Entrevista:O Estado inteligente

terça-feira, julho 15, 2008

Luiz Garcia - Torcidas




O Globo
15/7/2008

Eu sou Mangueira e Flamengo, você é Portela e Botafogo. São escolhas que não pedem qualquer justificativa. É meio diferente com outra opção que está no ar. Você torce por Gilmar Mendes ou Fausto de Sanctis? Prefere o ministro que manda soltar os poderosos, ou o juiz que os prende?

Por duas vezes, o primeiro mandou prender o banqueiro Daniel Dantas. E duas vezes o segundo mandou que o libertassem.

Não é divergência polida. O ministro acusa o juiz de mau comportamento, e já pediu que fosse investigado por suposto desvio de conduta profissional dele. Protestaram 130 juízes federais: Gilmar, afirmaram, com isso põe em risco a independência do Judiciário.

Nós, da arquibancada, temos a mania de procurar simplificar assuntos complexos. O que pode levar a erros graves. Por exemplo, o de ficar imaginando que neste país é mais difícil prender um banqueiro milionário do que um Zé Mané qualquer.

De qualquer maneira, o dinheiro não entra de graça na discussão. Afinal, quando estava sob prisão provisória, Dantas ofereceu um milhão de dólares a policiais para o deixarem escapar. Foi o que eles contaram e o juiz acreditou - e concluiu que um acusado, com esse dinheiro na mão e a disposição de usá-lo para subornar delegados, tinha mesmo de ficar preso: não mais provisoriamente, mas preventivamente. Para prevenir tentativas de suborno.
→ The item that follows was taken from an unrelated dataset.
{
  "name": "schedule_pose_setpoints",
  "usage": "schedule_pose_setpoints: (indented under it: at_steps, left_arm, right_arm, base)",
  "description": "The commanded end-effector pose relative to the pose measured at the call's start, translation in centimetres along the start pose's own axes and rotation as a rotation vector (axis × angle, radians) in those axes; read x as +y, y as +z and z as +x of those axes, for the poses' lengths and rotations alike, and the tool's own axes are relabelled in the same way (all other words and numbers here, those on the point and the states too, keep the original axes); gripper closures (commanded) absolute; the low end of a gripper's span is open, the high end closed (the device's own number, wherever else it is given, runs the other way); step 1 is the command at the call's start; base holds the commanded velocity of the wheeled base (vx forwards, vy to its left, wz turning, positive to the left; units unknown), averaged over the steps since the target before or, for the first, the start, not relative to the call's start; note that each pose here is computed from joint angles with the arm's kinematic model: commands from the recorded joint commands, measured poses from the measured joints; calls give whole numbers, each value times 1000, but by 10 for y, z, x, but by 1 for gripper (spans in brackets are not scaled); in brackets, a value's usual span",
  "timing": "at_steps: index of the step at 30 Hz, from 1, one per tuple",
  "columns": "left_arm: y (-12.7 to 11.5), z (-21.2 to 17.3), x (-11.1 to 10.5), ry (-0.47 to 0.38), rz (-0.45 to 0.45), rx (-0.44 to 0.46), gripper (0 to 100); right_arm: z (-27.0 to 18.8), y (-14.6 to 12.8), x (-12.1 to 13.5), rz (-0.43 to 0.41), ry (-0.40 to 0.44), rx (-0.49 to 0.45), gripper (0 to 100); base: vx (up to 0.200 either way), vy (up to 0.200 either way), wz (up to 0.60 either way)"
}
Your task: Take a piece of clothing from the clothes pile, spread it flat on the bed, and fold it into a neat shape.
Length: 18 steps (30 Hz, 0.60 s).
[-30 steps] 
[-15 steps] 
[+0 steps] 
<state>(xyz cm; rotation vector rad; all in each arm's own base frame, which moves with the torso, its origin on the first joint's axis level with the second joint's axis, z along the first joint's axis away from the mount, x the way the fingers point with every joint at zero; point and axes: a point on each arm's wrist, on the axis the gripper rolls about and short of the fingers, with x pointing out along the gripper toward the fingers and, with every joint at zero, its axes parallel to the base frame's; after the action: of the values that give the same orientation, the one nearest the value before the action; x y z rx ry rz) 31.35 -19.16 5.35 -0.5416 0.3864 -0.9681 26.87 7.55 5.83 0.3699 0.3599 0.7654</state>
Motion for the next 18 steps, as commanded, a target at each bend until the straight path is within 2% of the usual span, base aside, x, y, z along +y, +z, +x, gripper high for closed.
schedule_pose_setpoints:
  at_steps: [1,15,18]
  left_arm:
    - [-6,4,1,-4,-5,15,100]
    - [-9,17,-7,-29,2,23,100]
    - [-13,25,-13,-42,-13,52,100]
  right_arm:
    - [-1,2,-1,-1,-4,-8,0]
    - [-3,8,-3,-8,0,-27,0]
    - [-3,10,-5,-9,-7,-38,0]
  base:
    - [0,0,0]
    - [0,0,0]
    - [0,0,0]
Não seria correto reduzir a questão a uma relação direta entre fortuna e impunidade. Muito dinheiro também têm alguns traficantes e contrabandistas devidamente investigados, processados e condenados. Mas o combate a crimes exclusivamente financeiros envolvendo dinheiro realmente grosso é outra história. Quantos escândalos do gênero terminaram em cadeia pesada? E quantos tiveram como castigo apenas uma redução de patrimônio e um desconfortável exílio das festas e das colunas sociais?

O caso Daniel Dantas tem mesmo uma importância que vai além do debate técnico entre juristas. Não seria justo esperar que o banqueiro fosse tratado com rigor excessivo apenas para se dar um exemplo da indiferença dos tribunais ao seu status financeiro e seu colarinho branco.

Seria apressado e injusto imaginar que o ministro do STF tenha tomado suas decisões por achar que a lei, além de ser igual para todos, deve ser mais igual para milionários. Não há prova alguma disso. Também não as há de que o juiz -- que tem folha corrida notável e visível prestígio nos meios jurídicos - esteja agindo de forma demagógica. Mesmo advogados que o acusam de ter uma postura ideológica no combate a crimes de colarinho branco reconhecem que suas sentenças são tecnicamente impecáveis.

Aqui na arquibancada, os juridicamente ingênuos só podem torcer, instintiva e humildemente. Eu sou Mangueira, Flamengo e de Sanctis. E você?